_RECORD SET_
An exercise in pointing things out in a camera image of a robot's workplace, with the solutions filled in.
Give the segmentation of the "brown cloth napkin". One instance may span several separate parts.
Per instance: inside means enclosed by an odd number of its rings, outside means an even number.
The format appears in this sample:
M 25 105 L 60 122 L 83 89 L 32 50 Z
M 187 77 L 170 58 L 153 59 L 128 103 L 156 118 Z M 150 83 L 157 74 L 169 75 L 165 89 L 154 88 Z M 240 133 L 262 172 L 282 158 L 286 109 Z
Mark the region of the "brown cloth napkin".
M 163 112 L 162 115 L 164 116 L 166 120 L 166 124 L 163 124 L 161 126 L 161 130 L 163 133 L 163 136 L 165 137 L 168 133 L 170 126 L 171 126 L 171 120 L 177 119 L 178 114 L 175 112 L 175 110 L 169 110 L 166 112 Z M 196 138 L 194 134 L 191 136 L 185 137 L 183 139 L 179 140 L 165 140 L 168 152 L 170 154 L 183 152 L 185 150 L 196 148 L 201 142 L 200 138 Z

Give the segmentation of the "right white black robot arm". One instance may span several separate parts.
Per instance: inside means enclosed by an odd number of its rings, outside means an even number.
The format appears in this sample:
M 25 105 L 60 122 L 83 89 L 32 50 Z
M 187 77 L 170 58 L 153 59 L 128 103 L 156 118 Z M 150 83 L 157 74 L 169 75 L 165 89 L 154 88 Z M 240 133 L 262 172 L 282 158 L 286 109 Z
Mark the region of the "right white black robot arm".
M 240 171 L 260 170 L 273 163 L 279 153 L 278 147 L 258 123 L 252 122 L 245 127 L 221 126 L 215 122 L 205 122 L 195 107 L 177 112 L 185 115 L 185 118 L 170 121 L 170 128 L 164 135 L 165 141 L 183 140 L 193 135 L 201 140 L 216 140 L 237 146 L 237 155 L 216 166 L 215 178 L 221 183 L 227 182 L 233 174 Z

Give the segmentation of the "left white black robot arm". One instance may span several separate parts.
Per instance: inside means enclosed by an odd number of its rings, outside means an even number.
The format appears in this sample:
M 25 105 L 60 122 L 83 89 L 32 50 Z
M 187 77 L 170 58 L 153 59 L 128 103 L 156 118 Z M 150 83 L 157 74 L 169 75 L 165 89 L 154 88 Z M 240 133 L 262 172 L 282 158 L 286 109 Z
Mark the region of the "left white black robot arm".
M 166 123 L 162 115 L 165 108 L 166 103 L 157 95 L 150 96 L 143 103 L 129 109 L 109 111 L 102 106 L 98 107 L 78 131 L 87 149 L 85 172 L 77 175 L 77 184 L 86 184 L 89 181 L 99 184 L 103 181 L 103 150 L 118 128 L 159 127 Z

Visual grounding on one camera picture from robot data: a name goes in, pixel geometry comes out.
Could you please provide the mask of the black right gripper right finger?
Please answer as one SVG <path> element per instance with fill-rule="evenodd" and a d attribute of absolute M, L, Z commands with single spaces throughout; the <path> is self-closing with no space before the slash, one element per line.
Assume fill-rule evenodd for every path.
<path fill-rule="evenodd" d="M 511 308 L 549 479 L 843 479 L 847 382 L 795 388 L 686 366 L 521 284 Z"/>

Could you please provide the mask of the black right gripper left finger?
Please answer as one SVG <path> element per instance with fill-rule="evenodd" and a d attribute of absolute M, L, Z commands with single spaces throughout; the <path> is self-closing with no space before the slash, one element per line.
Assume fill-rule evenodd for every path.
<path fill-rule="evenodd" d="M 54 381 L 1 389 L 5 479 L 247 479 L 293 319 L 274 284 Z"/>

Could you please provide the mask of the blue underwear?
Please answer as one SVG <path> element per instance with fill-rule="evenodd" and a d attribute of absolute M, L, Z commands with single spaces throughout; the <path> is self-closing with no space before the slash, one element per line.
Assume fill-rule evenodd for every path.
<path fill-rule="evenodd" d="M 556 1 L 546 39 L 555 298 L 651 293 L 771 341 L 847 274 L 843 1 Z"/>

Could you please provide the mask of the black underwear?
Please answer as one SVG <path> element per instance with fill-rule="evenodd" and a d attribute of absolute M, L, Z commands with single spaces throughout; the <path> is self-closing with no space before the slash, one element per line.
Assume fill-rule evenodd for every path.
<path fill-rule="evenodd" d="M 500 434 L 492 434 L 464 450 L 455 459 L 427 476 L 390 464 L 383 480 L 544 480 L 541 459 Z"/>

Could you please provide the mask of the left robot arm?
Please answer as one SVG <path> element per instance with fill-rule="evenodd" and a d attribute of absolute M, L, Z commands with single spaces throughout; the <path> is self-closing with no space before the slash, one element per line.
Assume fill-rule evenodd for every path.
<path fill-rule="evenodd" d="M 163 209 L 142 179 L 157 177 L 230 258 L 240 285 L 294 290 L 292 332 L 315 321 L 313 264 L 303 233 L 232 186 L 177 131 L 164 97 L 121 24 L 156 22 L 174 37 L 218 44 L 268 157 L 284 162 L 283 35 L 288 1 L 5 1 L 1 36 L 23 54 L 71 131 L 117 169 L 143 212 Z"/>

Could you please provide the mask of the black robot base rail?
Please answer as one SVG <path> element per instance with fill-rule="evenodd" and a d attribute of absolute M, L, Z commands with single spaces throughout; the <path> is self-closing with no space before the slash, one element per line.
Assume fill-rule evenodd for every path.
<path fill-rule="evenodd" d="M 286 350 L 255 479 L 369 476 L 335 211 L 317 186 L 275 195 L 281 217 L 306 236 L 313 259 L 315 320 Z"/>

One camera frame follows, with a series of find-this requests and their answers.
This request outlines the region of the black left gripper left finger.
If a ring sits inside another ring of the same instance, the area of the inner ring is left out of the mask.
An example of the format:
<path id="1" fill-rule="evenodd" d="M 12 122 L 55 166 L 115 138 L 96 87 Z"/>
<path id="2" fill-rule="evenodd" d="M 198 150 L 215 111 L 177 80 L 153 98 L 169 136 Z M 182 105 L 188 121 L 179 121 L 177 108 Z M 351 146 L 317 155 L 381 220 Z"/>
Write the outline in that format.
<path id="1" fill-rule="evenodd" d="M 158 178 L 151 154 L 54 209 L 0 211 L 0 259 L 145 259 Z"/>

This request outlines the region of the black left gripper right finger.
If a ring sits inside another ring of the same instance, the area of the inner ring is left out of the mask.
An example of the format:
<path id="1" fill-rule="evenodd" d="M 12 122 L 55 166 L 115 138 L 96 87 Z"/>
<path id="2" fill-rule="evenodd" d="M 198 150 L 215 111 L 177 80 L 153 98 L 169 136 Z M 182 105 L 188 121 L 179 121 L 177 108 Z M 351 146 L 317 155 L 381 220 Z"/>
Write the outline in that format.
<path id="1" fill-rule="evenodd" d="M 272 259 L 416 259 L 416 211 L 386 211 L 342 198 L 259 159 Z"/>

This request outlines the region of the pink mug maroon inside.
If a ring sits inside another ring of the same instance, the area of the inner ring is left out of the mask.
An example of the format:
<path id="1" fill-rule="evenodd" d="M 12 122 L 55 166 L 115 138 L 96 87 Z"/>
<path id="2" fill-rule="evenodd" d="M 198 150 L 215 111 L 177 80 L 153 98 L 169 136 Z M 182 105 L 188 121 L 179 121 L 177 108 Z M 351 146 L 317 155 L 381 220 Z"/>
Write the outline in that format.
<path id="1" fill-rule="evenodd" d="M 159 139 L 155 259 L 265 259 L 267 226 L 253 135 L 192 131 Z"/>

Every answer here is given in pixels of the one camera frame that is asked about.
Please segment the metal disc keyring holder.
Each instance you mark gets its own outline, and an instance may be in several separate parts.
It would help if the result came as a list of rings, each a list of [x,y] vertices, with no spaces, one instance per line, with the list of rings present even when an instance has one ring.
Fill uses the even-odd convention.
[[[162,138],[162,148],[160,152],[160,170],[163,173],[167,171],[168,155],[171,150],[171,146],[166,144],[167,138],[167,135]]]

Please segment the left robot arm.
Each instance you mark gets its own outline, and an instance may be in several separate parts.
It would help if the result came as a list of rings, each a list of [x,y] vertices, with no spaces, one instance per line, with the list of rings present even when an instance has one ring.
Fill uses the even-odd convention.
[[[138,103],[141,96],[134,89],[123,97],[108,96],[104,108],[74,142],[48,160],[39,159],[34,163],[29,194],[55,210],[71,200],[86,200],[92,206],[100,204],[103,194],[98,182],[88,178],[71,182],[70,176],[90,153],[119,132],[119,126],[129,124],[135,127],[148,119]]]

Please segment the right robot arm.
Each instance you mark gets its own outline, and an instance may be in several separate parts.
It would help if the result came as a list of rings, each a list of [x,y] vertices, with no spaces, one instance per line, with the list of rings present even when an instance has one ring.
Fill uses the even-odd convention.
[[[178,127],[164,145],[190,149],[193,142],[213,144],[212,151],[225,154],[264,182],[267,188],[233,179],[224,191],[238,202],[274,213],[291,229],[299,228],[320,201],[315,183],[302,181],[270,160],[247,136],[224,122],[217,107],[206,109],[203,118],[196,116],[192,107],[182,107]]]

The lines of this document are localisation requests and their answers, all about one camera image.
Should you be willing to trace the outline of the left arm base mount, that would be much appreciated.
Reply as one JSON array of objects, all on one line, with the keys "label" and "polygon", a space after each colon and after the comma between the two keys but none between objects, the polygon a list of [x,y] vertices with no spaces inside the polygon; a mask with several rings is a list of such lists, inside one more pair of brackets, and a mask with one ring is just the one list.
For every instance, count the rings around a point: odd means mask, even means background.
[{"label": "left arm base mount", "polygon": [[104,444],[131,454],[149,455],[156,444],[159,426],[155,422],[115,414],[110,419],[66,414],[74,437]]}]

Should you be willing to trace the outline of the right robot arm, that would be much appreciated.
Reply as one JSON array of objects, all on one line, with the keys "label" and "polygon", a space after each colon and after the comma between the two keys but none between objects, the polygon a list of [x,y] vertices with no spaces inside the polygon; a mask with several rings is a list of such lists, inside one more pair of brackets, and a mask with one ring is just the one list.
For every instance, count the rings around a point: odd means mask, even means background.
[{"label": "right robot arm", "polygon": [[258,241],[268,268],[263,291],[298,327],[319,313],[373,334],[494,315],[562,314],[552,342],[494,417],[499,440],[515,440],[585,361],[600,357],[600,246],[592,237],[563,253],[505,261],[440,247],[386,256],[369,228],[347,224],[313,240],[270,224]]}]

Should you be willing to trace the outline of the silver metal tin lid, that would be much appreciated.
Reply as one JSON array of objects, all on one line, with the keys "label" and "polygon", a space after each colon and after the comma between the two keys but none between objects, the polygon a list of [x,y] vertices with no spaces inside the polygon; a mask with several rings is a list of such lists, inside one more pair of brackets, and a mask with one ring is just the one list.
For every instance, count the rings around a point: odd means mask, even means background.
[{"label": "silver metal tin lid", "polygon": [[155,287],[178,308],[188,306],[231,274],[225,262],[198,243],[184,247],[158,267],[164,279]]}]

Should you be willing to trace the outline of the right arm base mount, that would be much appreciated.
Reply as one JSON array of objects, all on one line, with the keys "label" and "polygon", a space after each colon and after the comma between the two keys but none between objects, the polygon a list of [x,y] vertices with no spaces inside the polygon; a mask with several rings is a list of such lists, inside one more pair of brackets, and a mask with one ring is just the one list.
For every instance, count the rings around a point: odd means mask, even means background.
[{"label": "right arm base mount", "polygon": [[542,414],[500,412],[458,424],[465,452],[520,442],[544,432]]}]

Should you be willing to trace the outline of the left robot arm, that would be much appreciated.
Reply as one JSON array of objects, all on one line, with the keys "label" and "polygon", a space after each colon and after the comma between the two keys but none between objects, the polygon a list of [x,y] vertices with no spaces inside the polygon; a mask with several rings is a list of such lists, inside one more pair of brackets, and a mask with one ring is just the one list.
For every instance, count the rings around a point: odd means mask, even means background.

_ACTION ITEM_
Could you copy out every line in the listing where the word "requests" appears?

_ANSWER SECTION_
One camera frame follows, with a series of find-this requests and their answers.
The lines of this document are localisation requests and their answers, all about one camera image.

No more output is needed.